Problem to solve:
Every line below between the line holding "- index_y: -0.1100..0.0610" and the line holding "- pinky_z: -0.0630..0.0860", inclusive, should be repeated exactly, and all other lines omitted.

Material for this task:
-- Opening Marker --

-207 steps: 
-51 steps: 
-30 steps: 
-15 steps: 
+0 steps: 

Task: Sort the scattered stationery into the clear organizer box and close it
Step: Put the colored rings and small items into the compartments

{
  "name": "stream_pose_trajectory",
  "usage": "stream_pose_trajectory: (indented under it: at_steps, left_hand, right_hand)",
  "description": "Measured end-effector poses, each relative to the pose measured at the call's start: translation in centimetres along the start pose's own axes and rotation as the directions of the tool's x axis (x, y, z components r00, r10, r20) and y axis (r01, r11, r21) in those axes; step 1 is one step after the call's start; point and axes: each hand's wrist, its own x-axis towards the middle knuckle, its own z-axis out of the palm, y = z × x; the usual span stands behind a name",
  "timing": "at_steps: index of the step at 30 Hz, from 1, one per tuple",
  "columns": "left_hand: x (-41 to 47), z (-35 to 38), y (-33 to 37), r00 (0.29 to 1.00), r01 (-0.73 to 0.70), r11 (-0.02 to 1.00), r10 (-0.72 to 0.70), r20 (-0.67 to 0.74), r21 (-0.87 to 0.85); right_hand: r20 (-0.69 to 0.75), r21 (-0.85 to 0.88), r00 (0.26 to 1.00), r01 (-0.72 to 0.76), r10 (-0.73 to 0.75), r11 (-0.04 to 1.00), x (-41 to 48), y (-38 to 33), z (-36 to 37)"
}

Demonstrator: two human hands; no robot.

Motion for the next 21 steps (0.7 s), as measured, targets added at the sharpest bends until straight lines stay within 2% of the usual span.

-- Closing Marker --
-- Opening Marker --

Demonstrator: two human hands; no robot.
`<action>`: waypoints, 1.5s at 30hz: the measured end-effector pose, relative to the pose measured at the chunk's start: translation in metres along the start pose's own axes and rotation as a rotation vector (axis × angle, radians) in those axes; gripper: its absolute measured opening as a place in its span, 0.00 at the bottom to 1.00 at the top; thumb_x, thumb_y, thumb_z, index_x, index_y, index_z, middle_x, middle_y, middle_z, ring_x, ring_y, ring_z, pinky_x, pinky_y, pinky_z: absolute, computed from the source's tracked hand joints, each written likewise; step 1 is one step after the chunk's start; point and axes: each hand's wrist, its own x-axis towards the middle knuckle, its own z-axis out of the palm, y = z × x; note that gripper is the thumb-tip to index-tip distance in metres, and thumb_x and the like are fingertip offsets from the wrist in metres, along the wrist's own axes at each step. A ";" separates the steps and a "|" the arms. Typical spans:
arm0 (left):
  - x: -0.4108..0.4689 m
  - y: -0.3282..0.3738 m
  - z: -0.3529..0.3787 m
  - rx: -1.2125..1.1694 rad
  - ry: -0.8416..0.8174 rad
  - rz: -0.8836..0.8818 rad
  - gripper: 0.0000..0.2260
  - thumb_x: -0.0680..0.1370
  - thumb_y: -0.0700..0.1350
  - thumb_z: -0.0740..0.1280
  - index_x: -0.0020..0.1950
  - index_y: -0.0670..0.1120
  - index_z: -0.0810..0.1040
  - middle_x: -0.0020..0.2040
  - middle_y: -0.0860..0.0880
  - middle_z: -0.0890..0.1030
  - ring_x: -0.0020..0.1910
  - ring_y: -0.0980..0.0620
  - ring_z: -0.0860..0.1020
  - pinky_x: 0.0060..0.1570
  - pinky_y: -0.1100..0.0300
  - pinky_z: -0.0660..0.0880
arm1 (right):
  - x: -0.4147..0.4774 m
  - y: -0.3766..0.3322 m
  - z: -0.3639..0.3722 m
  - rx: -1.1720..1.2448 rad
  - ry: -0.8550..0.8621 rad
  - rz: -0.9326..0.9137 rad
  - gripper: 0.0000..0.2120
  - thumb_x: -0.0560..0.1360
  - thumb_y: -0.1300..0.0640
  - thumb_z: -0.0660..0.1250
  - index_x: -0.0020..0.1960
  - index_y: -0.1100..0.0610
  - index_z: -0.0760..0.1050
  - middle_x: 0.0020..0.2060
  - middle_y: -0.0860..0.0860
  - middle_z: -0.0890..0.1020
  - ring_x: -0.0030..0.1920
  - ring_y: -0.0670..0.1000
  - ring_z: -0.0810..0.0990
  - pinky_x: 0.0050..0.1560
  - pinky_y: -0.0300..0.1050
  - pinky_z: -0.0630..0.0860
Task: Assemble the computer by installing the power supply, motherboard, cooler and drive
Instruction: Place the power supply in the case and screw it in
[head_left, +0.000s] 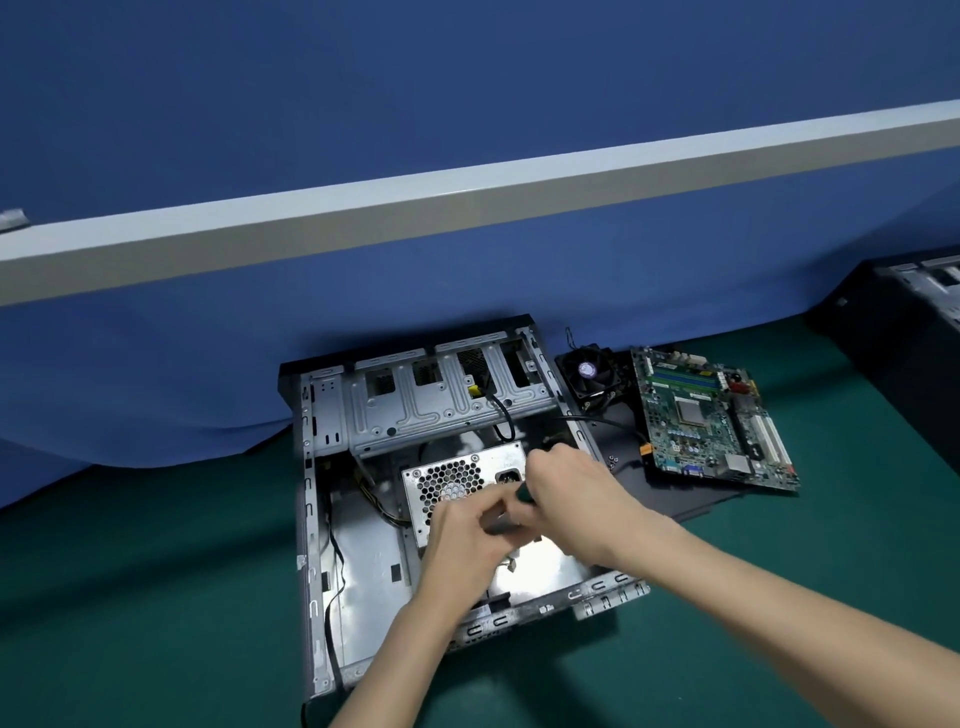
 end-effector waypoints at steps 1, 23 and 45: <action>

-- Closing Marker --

Result:
  - index_y: -0.1100..0.0610
  - index_z: -0.0760..0.1050
  - middle_x: 0.0020..0.2060
  - middle_y: -0.0860..0.0860
  - middle_z: -0.0890..0.1020
  - ring_x: -0.0030..0.1920
  - ring_y: -0.0670..0.1000
  - ring_z: -0.0810..0.0990
  - pinky_x: 0.0050..0.1560
  - pinky_y: -0.0300..0.1050
  - pinky_z: -0.0630..0.0860

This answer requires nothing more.